Created: 2012-03-23 14:18
Updated: 2018-03-07 13:13

Natural Language Processing

Annotations and personal elaborations on the Coursera material for the Natural Language Processing course. No affiliation to the course is implied and my interpretation of the content can be flawed. This document is purely intended to assist me in the process of learning the subject and is a mix between transcript and personal notes.

This Markup is best read in markdownpad from Sadly the original implementation of markdown does not include support for LaTex, if it bugs me enough it might be worth writing a parser that does.

edit: It turns out this is also a showcase of a variety of TeX setting techniques.

Language modeling

Language modeling is about assigning probabilities to a sentence. Used in machine translation and spell correction

Goal of language model is (Also called 'the grammar' or 'LM'):

  • compute probability of a sentence or sequence of words.

  • Probability of an upcoming word is

How to compute this? Use the chain rule of probability. Definition of conditional probabilities:

  • P(A|B) * P(B) = P(A, B)
  • P(A, B) = P(A|B) * P(B)

To generalize to multiple variables:

  • P(A, B, C, D) = P(A) * P(B|A) * P(C|A, B) * P(D|A, B, C)
  • P(X1, X2...Xn) = P(X1) * P(X2|X1) * P(X3|X1, X2) * P(Xn|X1, X2..Xn-1)

Joint probability is used for computing the prability of a string of words.

  • sentence = "its water is so transparent"
  • P(sentence) = P(its) * P(water|its) * P(is|its water) * P(so|its water is) * P(transparent|its water is so)
  • P(W1, W2....Wn) = Product over all i, P(Wi|W1, W2...Wi-1)

Estimate these probabilities? Yes, the Markov Assumption.

  • sentence = "its water is so transparent that"
  • P("the"|sentence) ≈ P(the|transparent that)
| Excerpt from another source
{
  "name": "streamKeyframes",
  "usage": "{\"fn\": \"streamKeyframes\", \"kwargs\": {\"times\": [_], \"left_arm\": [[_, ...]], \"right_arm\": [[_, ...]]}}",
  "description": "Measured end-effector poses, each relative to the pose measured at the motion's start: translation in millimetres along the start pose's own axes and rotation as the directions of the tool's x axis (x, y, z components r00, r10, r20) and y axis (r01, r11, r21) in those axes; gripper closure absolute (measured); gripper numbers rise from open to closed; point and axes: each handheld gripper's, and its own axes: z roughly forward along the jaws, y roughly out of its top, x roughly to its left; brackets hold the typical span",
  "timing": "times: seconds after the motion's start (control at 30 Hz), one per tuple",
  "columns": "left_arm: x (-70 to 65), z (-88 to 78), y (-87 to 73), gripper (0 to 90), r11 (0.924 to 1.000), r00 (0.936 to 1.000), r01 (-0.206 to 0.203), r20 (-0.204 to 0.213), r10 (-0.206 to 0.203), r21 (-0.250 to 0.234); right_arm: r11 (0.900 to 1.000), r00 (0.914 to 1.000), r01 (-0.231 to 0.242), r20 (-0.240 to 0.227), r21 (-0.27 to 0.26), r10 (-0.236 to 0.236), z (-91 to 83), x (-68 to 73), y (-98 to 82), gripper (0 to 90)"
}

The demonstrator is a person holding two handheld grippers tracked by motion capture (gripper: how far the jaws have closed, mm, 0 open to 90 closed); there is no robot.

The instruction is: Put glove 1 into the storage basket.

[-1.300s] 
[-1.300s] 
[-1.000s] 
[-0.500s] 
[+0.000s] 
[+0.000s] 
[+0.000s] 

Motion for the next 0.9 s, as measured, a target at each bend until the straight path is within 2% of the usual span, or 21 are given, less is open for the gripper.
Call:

Formal definition: the markov assumption of the probability of a sequence of words is the product of the conditional probability of the word given some prefix of the last K words.

  • P(W1, W2...Wn) ≈ Product(i) P(Wi|Wi-k...Wi-1)
  • P(W1|W1W2...Wi-1) ≈ P(Wi|Wi-k..Wi-1)

The simplest case is Unigram model. They are no more than a concatenation of words picked randomly from a body of text. Unigrams tend to be unintelligable. K = 0

The Bigram model is conditioned on the previous word. K = 1

N-gram uses N=K. While sentences will start to look more like a natural language they will still be insufficient as a model of language because language has long-distance dependancies. In most cases the output will be intelligable in at a glance for short stretches of text.

This next line shows that computer and crashed can be separated by a large number of words. Statistically the likelyhood of the word crashed following the word floor is not high, but it does become high as the subject of the sentence is the computer.

"The computer which I had just put into the machine room on the fifth floor crashed"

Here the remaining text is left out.